» **EXERCISE INSTRUCTIONS**
Output exactly, in the material below, the lines from the one with "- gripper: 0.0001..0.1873" through the one with "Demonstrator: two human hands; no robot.". Omit all pictures.
━━━━━ DATA UNDER STUDY ━━━━━
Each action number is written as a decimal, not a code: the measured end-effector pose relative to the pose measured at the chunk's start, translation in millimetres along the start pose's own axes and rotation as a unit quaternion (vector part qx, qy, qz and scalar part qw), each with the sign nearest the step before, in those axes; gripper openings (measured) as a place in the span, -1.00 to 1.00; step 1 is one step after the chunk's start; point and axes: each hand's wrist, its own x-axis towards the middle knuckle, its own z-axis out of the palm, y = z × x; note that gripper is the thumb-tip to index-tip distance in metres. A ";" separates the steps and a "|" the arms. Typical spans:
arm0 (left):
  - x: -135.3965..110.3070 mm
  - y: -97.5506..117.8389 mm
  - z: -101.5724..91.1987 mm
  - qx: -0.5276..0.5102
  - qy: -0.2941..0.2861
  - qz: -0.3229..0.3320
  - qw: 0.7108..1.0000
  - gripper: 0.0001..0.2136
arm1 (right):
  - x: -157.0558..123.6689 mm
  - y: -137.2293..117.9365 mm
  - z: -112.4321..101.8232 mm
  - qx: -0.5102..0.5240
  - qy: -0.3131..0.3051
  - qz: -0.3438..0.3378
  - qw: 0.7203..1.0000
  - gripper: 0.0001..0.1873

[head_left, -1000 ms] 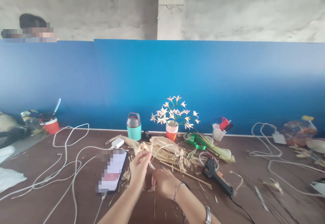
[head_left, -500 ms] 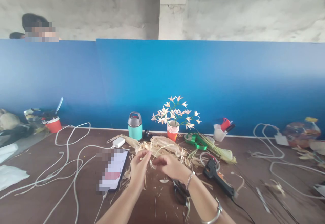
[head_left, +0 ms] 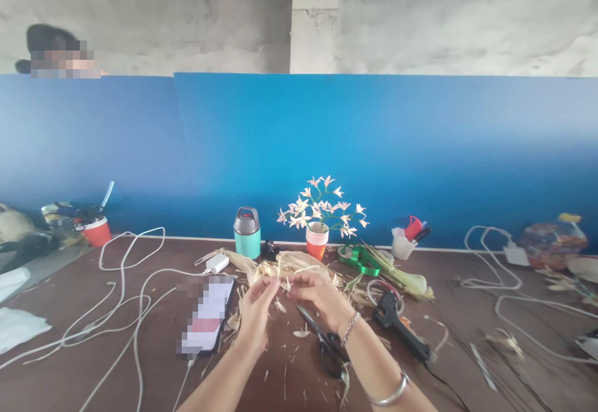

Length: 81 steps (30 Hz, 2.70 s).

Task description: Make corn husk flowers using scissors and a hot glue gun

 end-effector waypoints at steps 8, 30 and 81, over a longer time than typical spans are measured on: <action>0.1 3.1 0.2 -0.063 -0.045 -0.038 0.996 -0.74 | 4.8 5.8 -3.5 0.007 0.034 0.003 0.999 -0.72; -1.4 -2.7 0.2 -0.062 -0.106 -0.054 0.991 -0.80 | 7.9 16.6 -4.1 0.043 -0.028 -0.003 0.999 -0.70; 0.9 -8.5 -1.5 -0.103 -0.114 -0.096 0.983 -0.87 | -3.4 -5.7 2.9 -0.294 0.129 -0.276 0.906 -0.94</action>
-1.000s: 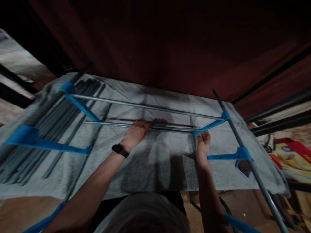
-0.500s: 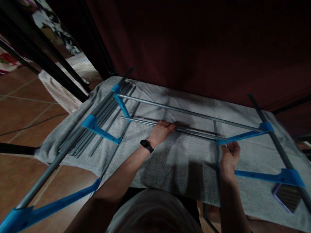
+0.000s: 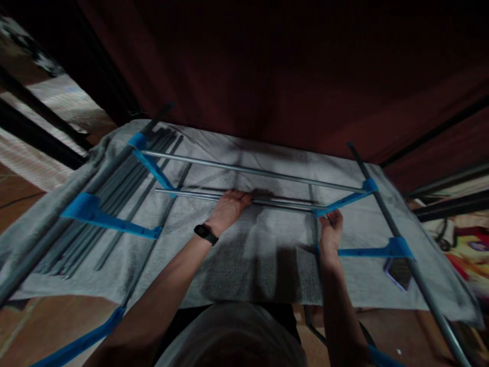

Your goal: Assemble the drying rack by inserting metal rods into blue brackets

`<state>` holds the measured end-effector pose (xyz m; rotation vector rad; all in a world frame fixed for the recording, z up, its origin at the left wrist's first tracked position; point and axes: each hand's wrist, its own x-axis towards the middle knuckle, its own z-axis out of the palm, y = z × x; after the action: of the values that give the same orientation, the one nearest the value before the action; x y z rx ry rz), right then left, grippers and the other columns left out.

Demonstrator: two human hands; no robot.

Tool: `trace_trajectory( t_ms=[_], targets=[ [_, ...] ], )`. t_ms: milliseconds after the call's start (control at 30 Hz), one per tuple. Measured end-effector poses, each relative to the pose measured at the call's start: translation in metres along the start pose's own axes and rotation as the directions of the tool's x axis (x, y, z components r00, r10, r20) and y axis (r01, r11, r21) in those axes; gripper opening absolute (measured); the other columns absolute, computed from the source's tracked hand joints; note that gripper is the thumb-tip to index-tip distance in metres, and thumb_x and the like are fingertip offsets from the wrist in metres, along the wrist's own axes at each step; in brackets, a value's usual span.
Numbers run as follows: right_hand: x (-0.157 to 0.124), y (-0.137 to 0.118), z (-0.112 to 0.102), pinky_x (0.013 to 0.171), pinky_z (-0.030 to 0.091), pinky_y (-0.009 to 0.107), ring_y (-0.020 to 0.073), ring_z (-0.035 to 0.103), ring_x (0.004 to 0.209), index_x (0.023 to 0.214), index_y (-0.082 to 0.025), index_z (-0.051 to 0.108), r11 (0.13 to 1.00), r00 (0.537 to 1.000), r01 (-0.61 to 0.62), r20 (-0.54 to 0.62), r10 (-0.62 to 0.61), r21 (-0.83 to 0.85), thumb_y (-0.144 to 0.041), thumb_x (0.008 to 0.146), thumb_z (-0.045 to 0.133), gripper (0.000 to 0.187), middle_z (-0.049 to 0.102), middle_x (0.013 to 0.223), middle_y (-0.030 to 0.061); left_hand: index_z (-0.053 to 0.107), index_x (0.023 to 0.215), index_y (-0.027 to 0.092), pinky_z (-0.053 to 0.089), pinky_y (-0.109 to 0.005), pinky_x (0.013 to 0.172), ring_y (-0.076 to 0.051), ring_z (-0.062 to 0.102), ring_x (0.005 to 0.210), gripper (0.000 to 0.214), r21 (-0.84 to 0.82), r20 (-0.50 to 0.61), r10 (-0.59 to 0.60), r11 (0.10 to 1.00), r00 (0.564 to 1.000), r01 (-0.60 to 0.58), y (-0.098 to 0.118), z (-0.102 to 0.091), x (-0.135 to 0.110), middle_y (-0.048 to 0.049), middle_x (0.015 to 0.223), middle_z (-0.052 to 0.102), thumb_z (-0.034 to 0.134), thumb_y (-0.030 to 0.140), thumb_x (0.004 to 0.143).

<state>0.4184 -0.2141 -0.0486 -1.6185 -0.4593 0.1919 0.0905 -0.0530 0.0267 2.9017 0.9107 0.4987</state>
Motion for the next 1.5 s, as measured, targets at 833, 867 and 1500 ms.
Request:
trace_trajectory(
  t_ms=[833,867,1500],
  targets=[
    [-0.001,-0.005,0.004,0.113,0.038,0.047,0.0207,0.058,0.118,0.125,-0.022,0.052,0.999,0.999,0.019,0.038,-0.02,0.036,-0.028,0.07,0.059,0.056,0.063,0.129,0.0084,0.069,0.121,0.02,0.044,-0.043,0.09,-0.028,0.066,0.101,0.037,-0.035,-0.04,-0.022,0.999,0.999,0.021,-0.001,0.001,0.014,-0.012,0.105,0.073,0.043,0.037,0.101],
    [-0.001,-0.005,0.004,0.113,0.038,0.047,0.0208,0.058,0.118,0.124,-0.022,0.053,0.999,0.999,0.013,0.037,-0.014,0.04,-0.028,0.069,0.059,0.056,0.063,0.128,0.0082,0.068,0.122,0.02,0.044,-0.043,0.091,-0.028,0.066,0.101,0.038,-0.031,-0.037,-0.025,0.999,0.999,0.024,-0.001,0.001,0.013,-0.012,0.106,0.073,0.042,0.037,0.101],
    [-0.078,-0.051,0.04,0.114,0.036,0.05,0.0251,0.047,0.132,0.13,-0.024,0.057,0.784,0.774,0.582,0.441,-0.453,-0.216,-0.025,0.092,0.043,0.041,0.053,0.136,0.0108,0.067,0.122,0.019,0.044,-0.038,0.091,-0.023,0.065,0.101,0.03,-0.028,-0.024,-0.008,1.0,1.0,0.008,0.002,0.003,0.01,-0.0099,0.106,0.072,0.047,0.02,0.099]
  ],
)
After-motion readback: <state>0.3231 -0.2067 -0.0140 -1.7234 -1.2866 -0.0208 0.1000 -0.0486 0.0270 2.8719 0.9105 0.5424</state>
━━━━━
» **TASK RESULT**
  - gripper: 0.0001..0.1873

[head_left, -1000 ms] 
[head_left, -500 ms] 
[head_left, +0 ms] 

Length: 81 steps (30 Hz, 2.70 s).

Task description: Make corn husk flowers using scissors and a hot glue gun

 end-effector waypoints at steps 8, 30 and 81, over a longer time than typical spans are measured on: <action>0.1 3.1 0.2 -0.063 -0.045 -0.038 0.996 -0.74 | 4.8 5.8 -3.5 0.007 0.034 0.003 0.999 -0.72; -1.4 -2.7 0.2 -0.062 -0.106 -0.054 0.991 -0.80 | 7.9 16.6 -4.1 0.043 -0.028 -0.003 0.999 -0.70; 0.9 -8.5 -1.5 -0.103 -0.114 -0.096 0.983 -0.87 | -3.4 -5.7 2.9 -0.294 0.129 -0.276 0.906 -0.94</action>
-1.000s: 
-0.500s: 
+0.000s: 

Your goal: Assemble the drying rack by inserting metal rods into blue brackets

`<state>` holds the measured end-effector pose (xyz m; rotation vector rad; all in a world frame fixed for the recording, z up, its origin at the left wrist's first tracked position; point and axes: each hand's wrist, its own x-axis towards the middle knuckle, its own z-axis out of the palm, y = z × x; after the action: of the values that give the same orientation, the one nearest the value before the action; x y z rx ry rz), right then left, grippers and the other columns left out.

Demonstrator: two human hands; no robot.

The output requires nothing else.